How the router plane kit looks before being sent around the globe. A neat little package with all of the metal components and replete with a beautifully made cutting iron fully hardened and heat-treated and made in Sheffield by a Sheffield toolmaker.

I reiterate, this alone was never done before and ten years ago you could buy a Stanley and a Record router plane for £10 in its original box with all parts still there. Today they sell for upwards of £140. I had to do something because I had caused the demand to go up and the shortage led to a price increase that was prohibitive for most so I did. I have used mine now since mid-2021 every single day and this tool means anyone can own one for a quarter of the cost and it is indeed a better plane altogether even if what makes it better is that you can custom make it using your own hands!

The house we bought for sellershome.com to build all of the furniture for. You should see the living room now!

Sellers Home is my longest-term project yet because what I am carefully crafting by way of all the furniture and woodworking generally accepted as needed for a physical house built as an ordinary home in my native England is providing me with the vehicle to train and teach woodworkers from every background and every culture throughout the world. You can watch these videos being released each week on Woodworking Masterclasses.

Reaching millions of woodworkers was yet again a completely unexpected and unintentional outcome of my simply being a simple carpenter who thirty years ago started to see that his craft would be taken over by machine-only exponents who were indeed going unchallenged. Every woodworking show I went to showed only the work of woodworking machinists and woodworking machine manufacturers.

And you can only see half of what we made for this room in this picture . . .
. . . here's the other half but we are still missing the bookcase in cherry on the fourth wall . . .
. . . ah! here it is!

I decided that something had to change and I started out on a journey to teach woodworkers that left out skilled work and the development of skill could indeed add much more to their journey and it didn't need to be an either-or. From the beginning, I was well received by most woodworkers (with a few naysayers and scoffers mixed in) and that was because I offered what they were really looking for all along but could never find in the confusing world of woodworking. How do you sharpen a saw, a chisel, set up a spokeshave to work well, and then too turn the edge of a card scraper?

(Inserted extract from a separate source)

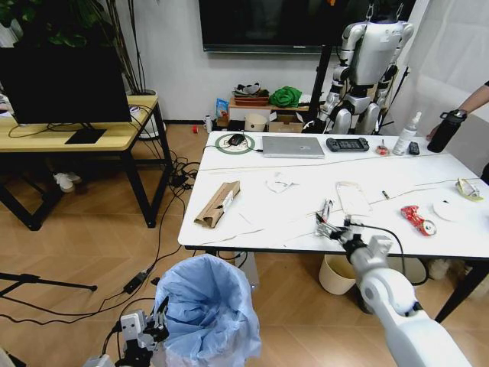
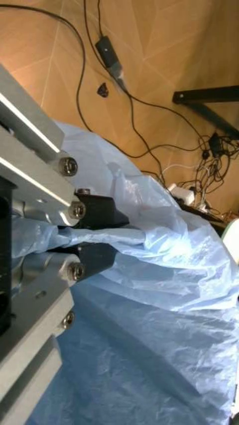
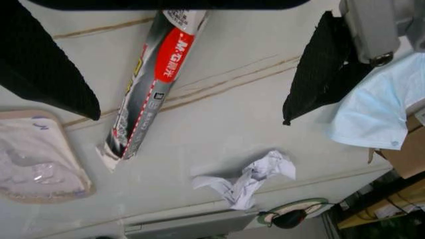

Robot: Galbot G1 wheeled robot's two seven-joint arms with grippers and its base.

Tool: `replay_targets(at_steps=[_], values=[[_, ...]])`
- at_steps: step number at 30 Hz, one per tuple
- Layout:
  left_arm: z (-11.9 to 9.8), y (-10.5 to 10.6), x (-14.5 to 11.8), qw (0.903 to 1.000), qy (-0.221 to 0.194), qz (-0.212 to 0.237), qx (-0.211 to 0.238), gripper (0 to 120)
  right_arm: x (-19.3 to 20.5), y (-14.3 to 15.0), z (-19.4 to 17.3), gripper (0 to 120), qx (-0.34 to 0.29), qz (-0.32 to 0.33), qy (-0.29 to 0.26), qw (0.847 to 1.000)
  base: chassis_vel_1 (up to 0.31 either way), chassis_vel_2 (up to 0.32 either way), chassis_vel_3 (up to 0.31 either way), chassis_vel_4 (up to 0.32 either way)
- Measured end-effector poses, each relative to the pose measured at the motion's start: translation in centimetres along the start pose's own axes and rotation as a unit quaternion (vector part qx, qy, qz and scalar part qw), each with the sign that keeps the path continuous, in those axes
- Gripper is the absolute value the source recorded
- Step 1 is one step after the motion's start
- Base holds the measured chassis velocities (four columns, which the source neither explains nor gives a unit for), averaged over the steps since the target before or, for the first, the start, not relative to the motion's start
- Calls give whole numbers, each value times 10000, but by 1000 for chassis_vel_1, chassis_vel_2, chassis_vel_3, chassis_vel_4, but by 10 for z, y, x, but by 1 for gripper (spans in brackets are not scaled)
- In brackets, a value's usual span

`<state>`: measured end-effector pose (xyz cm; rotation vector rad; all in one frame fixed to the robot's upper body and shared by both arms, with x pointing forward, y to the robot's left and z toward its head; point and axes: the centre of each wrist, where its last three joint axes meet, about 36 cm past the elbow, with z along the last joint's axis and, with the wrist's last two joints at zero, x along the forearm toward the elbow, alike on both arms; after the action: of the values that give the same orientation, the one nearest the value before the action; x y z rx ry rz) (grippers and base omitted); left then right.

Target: Pick up the trash bin and place the trash from the table into it.

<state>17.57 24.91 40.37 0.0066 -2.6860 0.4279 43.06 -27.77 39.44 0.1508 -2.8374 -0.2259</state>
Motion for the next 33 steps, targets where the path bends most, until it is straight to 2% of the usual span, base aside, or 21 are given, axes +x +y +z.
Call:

What techniques does it take to use them effectively and efficiently and how do you restore an old Disston saw anyway?

Back then I was just wallpaper for woodworking shows, and I was all alone but not today. What a movement!

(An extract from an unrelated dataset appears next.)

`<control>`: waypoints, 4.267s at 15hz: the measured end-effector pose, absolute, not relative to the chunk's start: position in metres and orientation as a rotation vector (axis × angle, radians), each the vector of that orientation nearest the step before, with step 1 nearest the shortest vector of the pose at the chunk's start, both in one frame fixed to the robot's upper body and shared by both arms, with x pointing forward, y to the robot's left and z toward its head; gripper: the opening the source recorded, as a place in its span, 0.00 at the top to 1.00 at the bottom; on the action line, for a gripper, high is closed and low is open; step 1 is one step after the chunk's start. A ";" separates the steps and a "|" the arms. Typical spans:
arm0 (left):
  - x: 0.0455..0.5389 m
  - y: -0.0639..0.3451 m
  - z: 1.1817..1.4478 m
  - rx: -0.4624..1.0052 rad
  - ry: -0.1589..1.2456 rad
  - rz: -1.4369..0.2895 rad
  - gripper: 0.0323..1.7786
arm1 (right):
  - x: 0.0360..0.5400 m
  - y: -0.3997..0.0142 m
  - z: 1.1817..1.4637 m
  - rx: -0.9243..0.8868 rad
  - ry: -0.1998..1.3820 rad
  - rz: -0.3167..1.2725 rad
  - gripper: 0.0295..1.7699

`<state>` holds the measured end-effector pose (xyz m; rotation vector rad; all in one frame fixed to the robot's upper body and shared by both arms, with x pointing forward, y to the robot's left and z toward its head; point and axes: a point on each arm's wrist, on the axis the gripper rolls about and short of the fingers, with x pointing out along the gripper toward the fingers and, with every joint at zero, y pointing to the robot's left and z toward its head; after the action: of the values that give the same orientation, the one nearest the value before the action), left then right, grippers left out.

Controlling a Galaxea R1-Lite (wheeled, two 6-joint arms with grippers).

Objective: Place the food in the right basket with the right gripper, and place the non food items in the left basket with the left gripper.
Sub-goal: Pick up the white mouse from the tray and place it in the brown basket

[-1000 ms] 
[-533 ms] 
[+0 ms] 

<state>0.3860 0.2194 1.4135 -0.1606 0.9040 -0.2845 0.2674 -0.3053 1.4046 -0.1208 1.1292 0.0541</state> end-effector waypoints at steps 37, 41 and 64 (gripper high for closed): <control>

So here I am seeing success after success as a mere joiner from Stockport, England piecing this amazing puzzle together in the crafting not only of a houseful of furniture for sellershome.com or pieces for the White House but crafting the reality of what I once coined the phrase of as the new-genre woodworker or the lifestyle woodworker. Riding over the crest of a hill in Texas 25 years ago, I think it was around 11 pm at night, I asked myself, "Is this really working?" and as I reached that crest peak I saw a huge billboard ahead caught in the headlights with massive black letters on a white background that said quite simply in block capital letters, "IT'S WORKING!" Of course, I had no idea just what was working but I felt spurred on by the answer I took it to be.

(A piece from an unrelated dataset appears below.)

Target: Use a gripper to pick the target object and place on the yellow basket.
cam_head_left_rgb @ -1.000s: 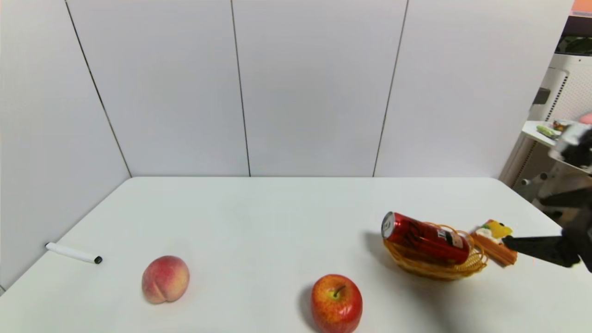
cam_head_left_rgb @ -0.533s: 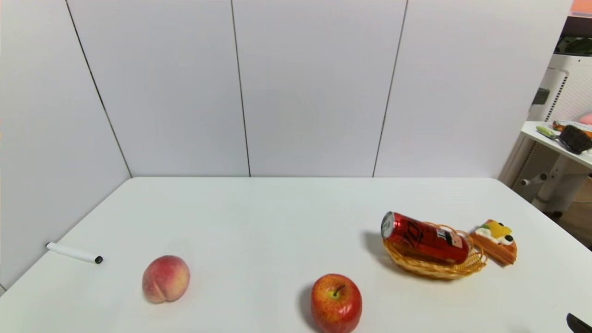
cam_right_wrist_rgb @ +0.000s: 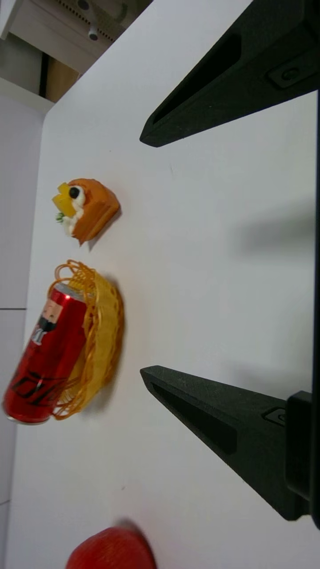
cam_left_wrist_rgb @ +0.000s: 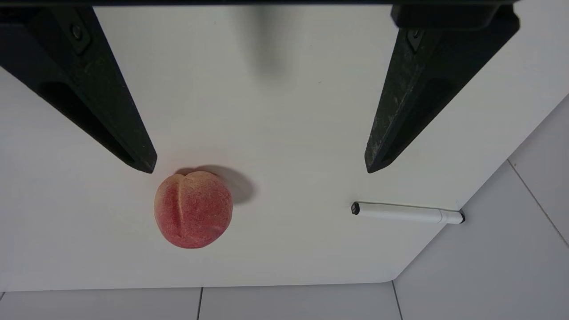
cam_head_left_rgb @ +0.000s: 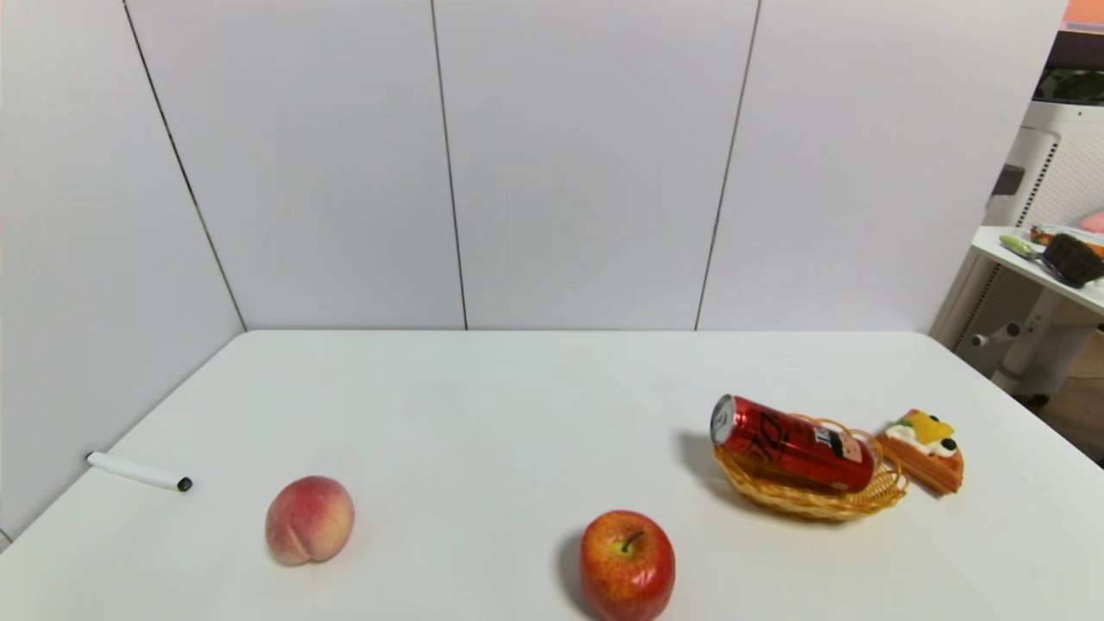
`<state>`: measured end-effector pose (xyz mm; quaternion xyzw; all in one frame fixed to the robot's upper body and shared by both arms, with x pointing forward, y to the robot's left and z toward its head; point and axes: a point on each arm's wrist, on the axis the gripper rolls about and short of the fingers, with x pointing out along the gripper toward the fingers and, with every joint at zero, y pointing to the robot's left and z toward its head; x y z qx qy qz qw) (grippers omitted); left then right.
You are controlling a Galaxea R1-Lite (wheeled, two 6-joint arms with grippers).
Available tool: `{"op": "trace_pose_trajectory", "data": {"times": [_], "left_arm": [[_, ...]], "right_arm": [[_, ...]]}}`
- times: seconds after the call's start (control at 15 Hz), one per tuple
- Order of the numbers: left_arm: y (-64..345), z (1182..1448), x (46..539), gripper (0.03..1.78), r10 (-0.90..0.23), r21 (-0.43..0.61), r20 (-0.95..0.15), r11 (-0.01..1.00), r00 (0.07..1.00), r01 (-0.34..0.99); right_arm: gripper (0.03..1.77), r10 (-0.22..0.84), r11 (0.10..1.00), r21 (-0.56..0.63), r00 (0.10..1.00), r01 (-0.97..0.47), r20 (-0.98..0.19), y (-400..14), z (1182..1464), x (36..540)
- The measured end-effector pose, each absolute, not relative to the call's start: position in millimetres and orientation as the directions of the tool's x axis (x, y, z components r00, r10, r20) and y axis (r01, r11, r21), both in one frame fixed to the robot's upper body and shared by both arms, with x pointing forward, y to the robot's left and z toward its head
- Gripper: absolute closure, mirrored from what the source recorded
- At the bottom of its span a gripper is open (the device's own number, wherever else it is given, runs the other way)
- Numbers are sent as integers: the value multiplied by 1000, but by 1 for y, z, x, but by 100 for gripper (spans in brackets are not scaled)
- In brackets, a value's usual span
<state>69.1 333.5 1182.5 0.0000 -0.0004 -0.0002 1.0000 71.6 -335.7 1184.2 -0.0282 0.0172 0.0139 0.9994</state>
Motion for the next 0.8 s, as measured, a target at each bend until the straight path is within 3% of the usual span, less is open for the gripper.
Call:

Who do you know that teaches thousands of woodworkers to make their own bench on a pair of trestles in their own backyard from construction-grade lumber?

Not only is it working, but it has also worked, it is working, and it will continue to work? Why? Because this IS the continuation of an unfolding strategy I call real woodworking at its best and it is the biggest apprenticeship strategy I ever launched in woodworking bar none!